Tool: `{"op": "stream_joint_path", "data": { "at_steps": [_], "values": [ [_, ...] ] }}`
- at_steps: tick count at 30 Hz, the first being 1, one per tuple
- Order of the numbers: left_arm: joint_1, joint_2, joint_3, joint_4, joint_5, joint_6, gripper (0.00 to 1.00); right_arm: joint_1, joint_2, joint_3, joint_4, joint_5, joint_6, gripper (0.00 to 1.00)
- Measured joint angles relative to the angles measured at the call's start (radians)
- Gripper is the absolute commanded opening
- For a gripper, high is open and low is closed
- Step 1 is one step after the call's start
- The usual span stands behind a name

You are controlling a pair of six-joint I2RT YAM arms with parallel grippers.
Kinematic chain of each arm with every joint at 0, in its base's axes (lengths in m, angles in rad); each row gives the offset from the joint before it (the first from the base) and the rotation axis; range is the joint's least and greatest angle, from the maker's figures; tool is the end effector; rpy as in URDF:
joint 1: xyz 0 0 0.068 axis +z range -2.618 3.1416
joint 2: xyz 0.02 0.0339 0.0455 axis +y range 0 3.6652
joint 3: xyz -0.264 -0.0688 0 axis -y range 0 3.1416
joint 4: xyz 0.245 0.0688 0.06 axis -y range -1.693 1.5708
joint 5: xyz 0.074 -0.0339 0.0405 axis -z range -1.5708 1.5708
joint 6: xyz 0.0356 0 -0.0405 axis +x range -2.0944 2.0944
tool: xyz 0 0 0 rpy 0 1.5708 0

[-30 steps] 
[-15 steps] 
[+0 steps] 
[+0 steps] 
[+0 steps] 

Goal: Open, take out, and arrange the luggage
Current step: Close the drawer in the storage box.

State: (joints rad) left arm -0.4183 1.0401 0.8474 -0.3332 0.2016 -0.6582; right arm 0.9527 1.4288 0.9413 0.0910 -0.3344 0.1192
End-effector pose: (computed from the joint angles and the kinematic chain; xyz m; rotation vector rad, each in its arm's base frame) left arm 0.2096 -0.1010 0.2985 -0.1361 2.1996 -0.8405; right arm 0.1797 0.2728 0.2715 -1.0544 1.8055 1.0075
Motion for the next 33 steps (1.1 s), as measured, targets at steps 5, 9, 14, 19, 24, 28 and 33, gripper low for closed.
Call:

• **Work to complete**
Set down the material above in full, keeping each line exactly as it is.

• **Answer below**
Tool: `{"op": "stream_joint_path", "data": { "at_steps": [_], "values": [ [_, ...] ] }}`
- at_steps: tick count at 30 Hz, the first being 1, one per tuple
- Order of the numbers: left_arm: joint_1, joint_2, joint_3, joint_4, joint_5, joint_6, gripper (0.00 to 1.00); right_arm: joint_1, joint_2, joint_3, joint_4, joint_5, joint_6, gripper (0.00 to 1.00)
- Measured joint angles relative to the angles measured at the call's start (radians)
- Gripper is the absolute commanded opening
- For a gripper, high is open and low is closed
- Step 1 is one step after the call's start
- The usual span stands behind a name

You are controlling a pair of six-joint I2RT YAM arms with parallel grippers.
Kinematic chain of each arm with every joint at 0, in its base's axes (lengths in m, angles in rad); each row gives the offset from the joint before it (the first from the base) and the rotation axis; range is the joint's least and greatest angle, from the maker's figures; tool is the end effector; rpy as in URDF:
joint 1: xyz 0 0 0.068 axis +z range -2.618 3.1416
joint 2: xyz 0.02 0.0339 0.0455 axis +y range 0 3.6652
joint 3: xyz -0.264 -0.0688 0 axis -y range 0 3.1416
joint 4: xyz 0.245 0.0688 0.06 axis -y range -1.693 1.5708
joint 5: xyz 0.074 -0.0339 0.0405 axis -z range -1.5708 1.5708
joint 6: xyz 0.0356 0 -0.0405 axis +x range -2.0944 2.0944
tool: xyz 0 0 0 rpy 0 1.5708 0

[-30 steps] 
[-15 steps] 
[+0 steps] 
[+0 steps] 
[+0 steps] 

Goal: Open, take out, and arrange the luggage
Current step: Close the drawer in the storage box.

State: (joints rad) left arm -0.4183 1.0401 0.8474 -0.3332 0.2016 -0.6582; right arm 0.9527 1.4288 0.9413 0.0910 -0.3344 0.1192
End-effector pose: (computed from the joint angles and the kinematic chain; xyz m; rotation vector rad, each in its arm's base frame) left arm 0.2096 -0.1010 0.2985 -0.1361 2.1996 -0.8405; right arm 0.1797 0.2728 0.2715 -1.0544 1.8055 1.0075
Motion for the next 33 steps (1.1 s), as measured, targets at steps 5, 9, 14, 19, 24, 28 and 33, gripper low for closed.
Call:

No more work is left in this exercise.